**EXERCISE PROMPT:** Set down all the lines below, each one exactly as shown.

**DATA SEGMENT:**
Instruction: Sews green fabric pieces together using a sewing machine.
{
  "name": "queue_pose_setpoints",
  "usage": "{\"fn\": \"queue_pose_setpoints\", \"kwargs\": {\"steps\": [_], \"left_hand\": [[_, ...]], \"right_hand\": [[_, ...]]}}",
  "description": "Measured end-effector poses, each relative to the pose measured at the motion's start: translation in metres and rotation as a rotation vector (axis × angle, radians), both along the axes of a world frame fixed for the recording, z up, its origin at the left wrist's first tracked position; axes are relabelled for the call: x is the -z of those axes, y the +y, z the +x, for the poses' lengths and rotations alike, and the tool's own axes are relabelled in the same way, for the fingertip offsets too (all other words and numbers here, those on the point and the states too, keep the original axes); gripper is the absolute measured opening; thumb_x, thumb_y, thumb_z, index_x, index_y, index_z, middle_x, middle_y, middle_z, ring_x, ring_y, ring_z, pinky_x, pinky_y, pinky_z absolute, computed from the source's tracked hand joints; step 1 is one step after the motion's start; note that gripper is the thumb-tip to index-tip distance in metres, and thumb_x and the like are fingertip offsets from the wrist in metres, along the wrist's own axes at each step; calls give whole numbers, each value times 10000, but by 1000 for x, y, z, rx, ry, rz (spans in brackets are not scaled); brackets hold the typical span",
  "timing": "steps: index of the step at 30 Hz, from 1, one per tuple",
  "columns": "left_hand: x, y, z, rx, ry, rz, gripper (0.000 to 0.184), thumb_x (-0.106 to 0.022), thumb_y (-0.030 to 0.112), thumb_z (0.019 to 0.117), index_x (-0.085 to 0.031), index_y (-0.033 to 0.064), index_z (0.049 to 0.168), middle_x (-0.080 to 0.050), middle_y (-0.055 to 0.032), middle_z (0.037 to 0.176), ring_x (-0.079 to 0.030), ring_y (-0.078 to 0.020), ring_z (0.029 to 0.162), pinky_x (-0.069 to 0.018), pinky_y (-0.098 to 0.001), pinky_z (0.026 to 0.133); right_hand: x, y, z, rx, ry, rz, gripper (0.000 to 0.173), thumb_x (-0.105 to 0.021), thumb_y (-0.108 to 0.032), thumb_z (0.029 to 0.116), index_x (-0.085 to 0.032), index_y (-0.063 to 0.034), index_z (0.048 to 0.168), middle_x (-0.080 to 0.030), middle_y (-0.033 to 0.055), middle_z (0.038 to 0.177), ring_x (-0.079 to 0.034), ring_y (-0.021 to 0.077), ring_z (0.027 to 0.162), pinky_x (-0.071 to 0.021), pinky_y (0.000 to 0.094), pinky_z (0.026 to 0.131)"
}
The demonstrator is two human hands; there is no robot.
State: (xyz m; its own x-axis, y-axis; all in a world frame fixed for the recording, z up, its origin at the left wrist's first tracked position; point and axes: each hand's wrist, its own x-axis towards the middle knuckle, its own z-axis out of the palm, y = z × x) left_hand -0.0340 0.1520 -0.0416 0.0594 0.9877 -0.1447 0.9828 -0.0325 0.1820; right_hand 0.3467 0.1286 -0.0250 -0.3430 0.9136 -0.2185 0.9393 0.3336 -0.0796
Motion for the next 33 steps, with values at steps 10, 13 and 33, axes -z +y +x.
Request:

**WRITTEN REPLY:**
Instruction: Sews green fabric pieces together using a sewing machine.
{
  "name": "queue_pose_setpoints",
  "usage": "{\"fn\": \"queue_pose_setpoints\", \"kwargs\": {\"steps\": [_], \"left_hand\": [[_, ...]], \"right_hand\": [[_, ...]]}}",
  "description": "Measured end-effector poses, each relative to the pose measured at the motion's start: translation in metres and rotation as a rotation vector (axis × angle, radians), both along the axes of a world frame fixed for the recording, z up, its origin at the left wrist's first tracked position; axes are relabelled for the call: x is the -z of those axes, y the +y, z the +x, for the poses' lengths and rotations alike, and the tool's own axes are relabelled in the same way, for the fingertip offsets too (all other words and numbers here, those on the point and the states too, keep the original axes); gripper is the absolute measured opening; thumb_x, thumb_y, thumb_z, index_x, index_y, index_z, middle_x, middle_y, middle_z, ring_x, ring_y, ring_z, pinky_x, pinky_y, pinky_z absolute, computed from the source's tracked hand joints; step 1 is one step after the motion's start; note that gripper is the thumb-tip to index-tip distance in metres, and thumb_x and the like are fingertip offsets from the wrist in metres, along the wrist's own axes at each step; calls give whole numbers, each value times 10000, but by 1000 for x, y, z, rx, ry, rz (spans in brackets are not scaled); brackets hold the typical span",
  "timing": "steps: index of the step at 30 Hz, from 1, one per tuple",
  "columns": "left_hand: x, y, z, rx, ry, rz, gripper (0.000 to 0.184), thumb_x (-0.106 to 0.022), thumb_y (-0.030 to 0.112), thumb_z (0.019 to 0.117), index_x (-0.085 to 0.031), index_y (-0.033 to 0.064), index_z (0.049 to 0.168), middle_x (-0.080 to 0.050), middle_y (-0.055 to 0.032), middle_z (0.037 to 0.176), ring_x (-0.079 to 0.030), ring_y (-0.078 to 0.020), ring_z (0.029 to 0.162), pinky_x (-0.069 to 0.018), pinky_y (-0.098 to 0.001), pinky_z (0.026 to 0.133); right_hand: x, y, z, rx, ry, rz, gripper (0.000 to 0.173), thumb_x (-0.105 to 0.021), thumb_y (-0.108 to 0.032), thumb_z (0.029 to 0.116), index_x (-0.085 to 0.032), index_y (-0.063 to 0.034), index_z (0.048 to 0.168), middle_x (-0.080 to 0.030), middle_y (-0.033 to 0.055), middle_z (0.038 to 0.177), ring_x (-0.079 to 0.034), ring_y (-0.021 to 0.077), ring_z (0.027 to 0.162), pinky_x (-0.071 to 0.021), pinky_y (0.000 to 0.094), pinky_z (0.026 to 0.131)"
}
The demonstrator is two human hands; there is no robot.
State: (xyz m; its own x-axis, y-axis; all in a world frame fixed for the recording, z up, its origin at the left wrist's first tracked position; point and axes: each hand's wrist, its own x-axis towards the middle knuckle, its own z-axis out of the palm, y = z × x) left_hand -0.0340 0.1520 -0.0416 0.0594 0.9877 -0.1447 0.9828 -0.0325 0.1820; right_hand 0.3467 0.1286 -0.0250 -0.3430 0.9136 -0.2185 0.9393 0.3336 -0.0796
Motion for the next 33 steps, with values at steps 10, 13 and 33, axes -z +y +x.
Request:

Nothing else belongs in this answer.